In NAG, instead of computing both together, we first apply the momentum step and move ahead, and then compute the gradient at this new position. This “look-ahead” behavior allows NAG to correct its direction earlier.
First, we compute the look-ahead position:
wₗₐ = wₜ − β vₜ₋₁
Then, we compute the velocity using the gradient at this look-ahead point:
vₜ = β vₜ₋₁ + η ∇wₗₐ
Finally, the parameters are updated as:
wₜ₊₁ = wₜ − vₜ
In this way, NAG first anticipates where the momentum term will take the parameters, evaluates the gradient at that position, and then performs the update. Because the gradient is computed after looking ahead, NAG is able to reduce overshooting and oscillations, leading to faster and more stable convergence.
GEOMETRIC INTUITION
MOMENTUM
In momentum-based gradient descent, at every step we compute two quantities: the accumulated momentum (velocity) and the current gradient.

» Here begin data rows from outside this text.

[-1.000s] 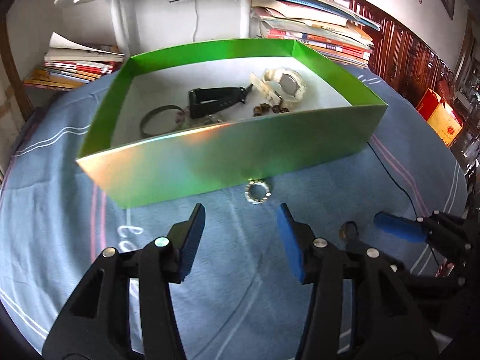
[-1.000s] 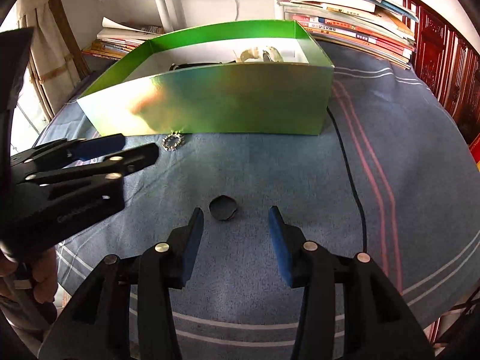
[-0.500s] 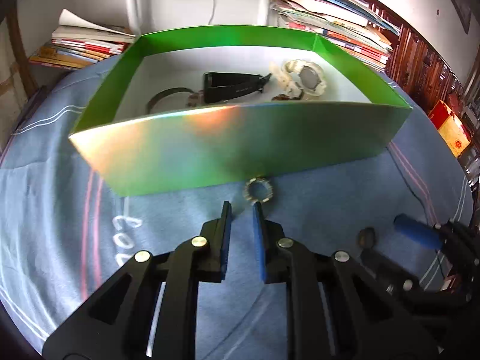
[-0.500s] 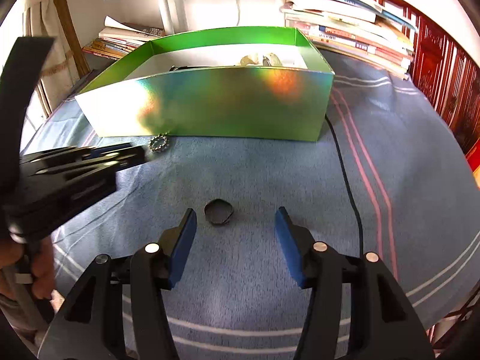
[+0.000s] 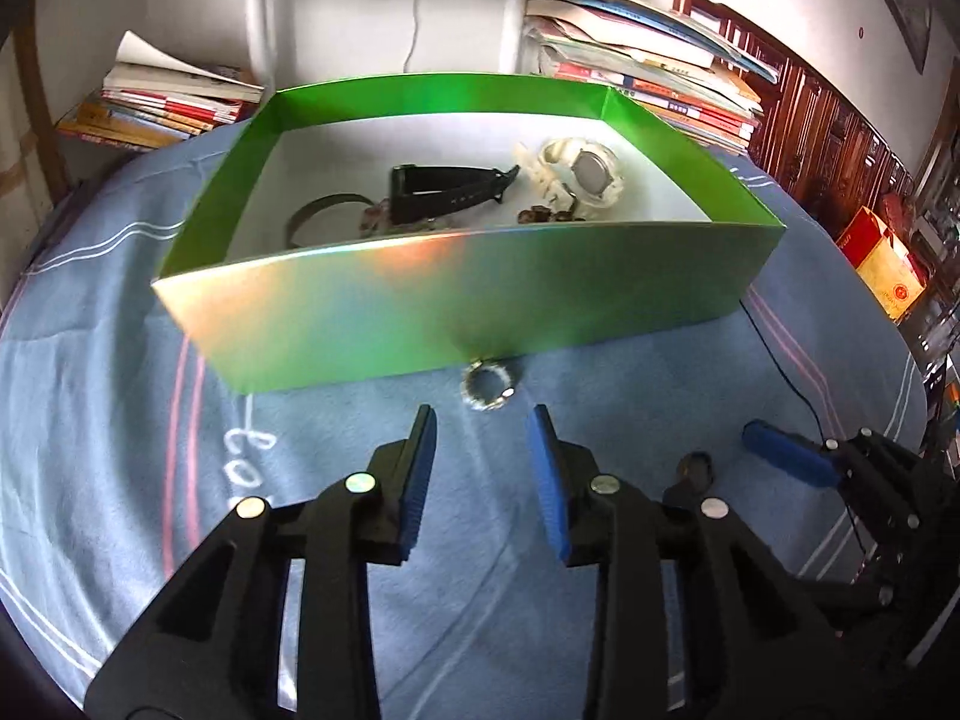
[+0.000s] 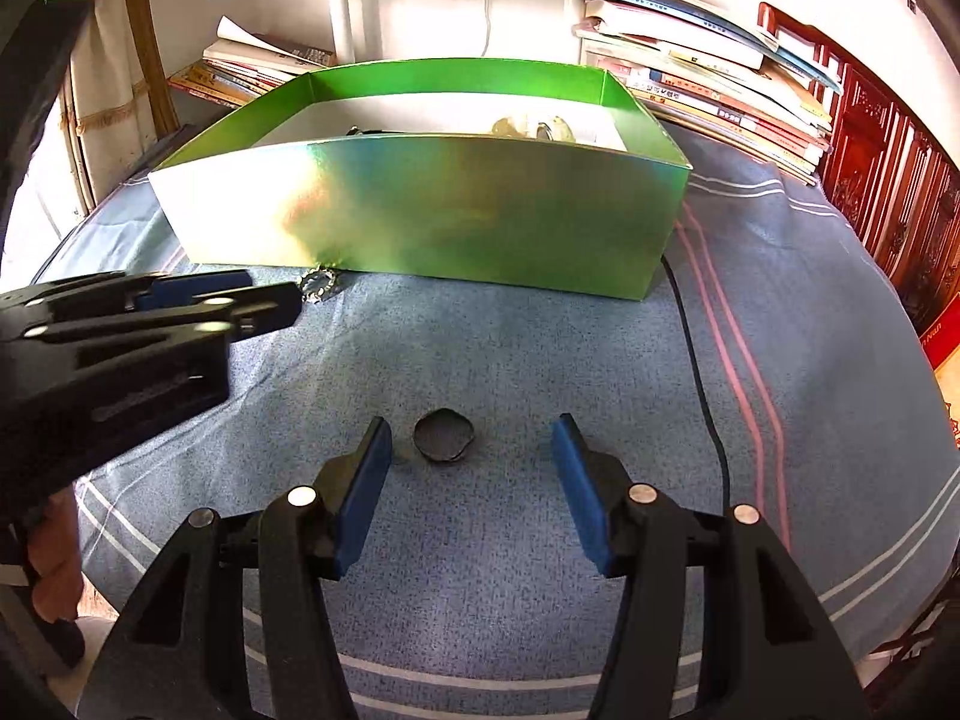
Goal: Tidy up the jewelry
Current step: 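Move the left tool to the silver ring while the right tool approaches the black round band, then close the left tool on the silver ring while the right tool grips the black band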
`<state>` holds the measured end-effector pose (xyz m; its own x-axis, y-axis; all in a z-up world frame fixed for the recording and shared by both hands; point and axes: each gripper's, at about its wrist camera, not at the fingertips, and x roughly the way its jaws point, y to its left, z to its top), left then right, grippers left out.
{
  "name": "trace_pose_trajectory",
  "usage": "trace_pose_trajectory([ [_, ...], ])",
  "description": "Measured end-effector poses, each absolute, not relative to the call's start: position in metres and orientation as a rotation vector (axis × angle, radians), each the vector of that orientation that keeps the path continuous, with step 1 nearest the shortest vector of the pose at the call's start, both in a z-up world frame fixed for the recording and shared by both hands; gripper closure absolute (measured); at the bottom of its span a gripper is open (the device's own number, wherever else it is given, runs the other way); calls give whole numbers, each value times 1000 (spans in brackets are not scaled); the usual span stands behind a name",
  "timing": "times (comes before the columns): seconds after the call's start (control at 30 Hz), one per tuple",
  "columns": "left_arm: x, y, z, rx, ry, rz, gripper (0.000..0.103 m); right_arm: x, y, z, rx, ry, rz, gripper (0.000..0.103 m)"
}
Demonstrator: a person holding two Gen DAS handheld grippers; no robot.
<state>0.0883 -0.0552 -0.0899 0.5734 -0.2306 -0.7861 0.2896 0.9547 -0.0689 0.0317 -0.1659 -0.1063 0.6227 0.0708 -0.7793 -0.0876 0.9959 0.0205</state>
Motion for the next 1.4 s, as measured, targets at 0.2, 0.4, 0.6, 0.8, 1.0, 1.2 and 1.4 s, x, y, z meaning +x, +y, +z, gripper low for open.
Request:
trace_pose_trajectory([
  [0.2,101,-63,-100,42,940,-274,86,31,-167,-107,-21,875,90,48],
  [0.4,95,-46,-103,22,933,-268,99,31,-171,-107,-9,872,75,49],
  [0.6,83,-24,-101,1,940,-252,99,31,-167,-105,-16,867,81,84],
  [0.8,84,-29,-99,-34,943,-292,66,38,-173,-106,12,862,36,84],
  [1.0,93,-55,-97,5,924,-294,61,37,-174,-107,7,853,23,76],
  [1.2,98,-66,-103,51,901,-262,88,37,-177,-107,14,846,20,81],
  [1.4,89,-44,-103,18,906,-279,102,37,-175,-106,22,845,45,84],
])
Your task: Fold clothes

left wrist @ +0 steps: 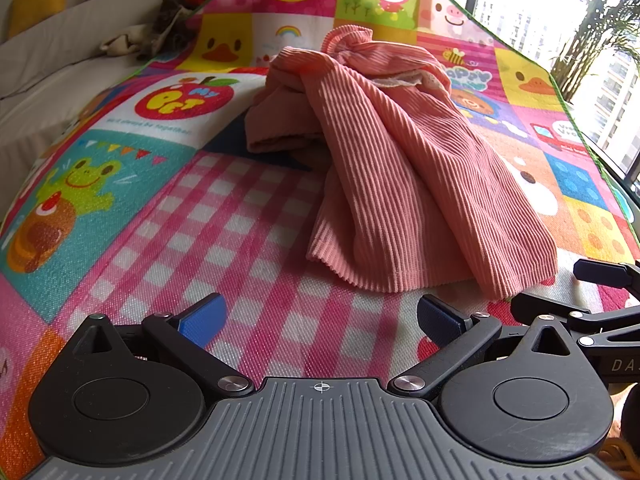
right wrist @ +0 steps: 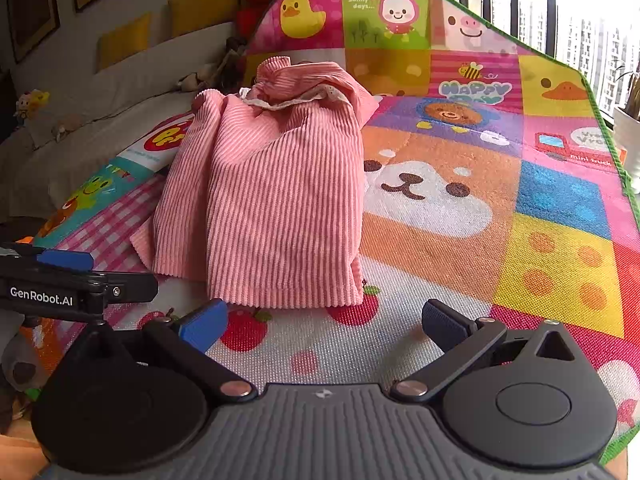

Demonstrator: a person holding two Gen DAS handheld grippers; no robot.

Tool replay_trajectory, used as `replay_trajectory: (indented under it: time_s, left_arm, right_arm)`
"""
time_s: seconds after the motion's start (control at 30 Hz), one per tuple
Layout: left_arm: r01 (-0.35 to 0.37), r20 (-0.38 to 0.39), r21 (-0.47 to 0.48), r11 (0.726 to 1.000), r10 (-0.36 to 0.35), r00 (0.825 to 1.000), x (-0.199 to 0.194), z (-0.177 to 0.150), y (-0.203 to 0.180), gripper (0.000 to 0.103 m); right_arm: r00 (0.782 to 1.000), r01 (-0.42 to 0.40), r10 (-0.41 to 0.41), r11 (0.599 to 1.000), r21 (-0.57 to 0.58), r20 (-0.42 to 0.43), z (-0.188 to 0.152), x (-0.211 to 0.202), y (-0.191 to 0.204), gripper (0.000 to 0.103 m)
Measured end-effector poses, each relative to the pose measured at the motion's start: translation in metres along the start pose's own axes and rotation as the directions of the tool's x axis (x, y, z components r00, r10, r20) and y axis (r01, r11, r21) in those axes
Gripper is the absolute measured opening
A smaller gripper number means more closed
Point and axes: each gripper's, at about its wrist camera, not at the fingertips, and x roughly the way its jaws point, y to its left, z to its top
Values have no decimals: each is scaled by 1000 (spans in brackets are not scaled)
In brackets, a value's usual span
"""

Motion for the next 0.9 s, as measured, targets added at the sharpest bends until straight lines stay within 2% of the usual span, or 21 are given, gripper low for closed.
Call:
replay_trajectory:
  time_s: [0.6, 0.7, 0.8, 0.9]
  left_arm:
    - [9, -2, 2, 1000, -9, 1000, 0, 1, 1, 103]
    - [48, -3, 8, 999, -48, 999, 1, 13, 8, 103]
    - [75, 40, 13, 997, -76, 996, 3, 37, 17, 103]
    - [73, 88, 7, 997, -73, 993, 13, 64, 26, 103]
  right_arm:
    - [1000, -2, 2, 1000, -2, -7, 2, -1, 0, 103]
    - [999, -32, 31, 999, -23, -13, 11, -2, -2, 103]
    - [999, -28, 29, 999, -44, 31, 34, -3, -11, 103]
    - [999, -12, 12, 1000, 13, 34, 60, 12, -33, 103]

At the beginning, when momentum is zero, the update is dominated by the gradient. If the slope at the starting point w₀ is negative, the parameters move downhill toward the minimum.
As updates continue, momentum starts building up from previous gradients. When the parameters cross the minimum, the gradient direction changes and tries to pull the parameters back toward the minimum. However, the momentum term may still dominate, pushing the parameters further in the same direction. This causes overshooting and oscillations around the minimum.
Over time, as the direction of gradients keeps changing, the momentum term gradually reduces. Eventually, the combined effect of momentum and gradient brings the parameters closer to the minimum, and the oscillations decrease. This is how momentum accelerates convergence while still oscillating around the optimum before settling.
NESTEROV ACCELERATED GRADIENT (NAG)
In NAG, the update is not computed using momentum and gradient at the same point. Instead, we first apply the momentum step and move ahead, and then compute the gradient at this new position.
Geometrically, NAG looks ahead to estimate where the momentum term will take the parameters. At this look-ahead point, the gradient is evaluated. If this gradient points in the opposite direction, the optimizer corrects its course early and moves back toward the minimum.
This results in a small corrective turn rather than a large overshoot. The key difference is that NAG separates the momentum step and gradient calculation, allowing it to anticipate future movement. Because of this look-ahead behavior, NAG significantly dampens oscillations and converges more smoothly compared to classical momentum.
DISADVANTAGES
Since NAG aggressively dampens oscillations, it can sometimes reduce the ability of the optimizer to escape shallow local minima. By limiting oscillatory behavior too much, the optimizer may settle into a local minimum instead of exploring further. This tendency to get trapped in local minima is considered one of the main drawbacks of Nesterov Accelerated Gradient.
Adagrad: The Adaptive Gradient Optimizer
Adagrad (Adaptive Gradient) is based on a simple yet powerful idea: we should not rely on a fixed learning rate for all parameters. Instead, the algorithm adapts the learning rate dynamically based on the behavior of each parameter during training.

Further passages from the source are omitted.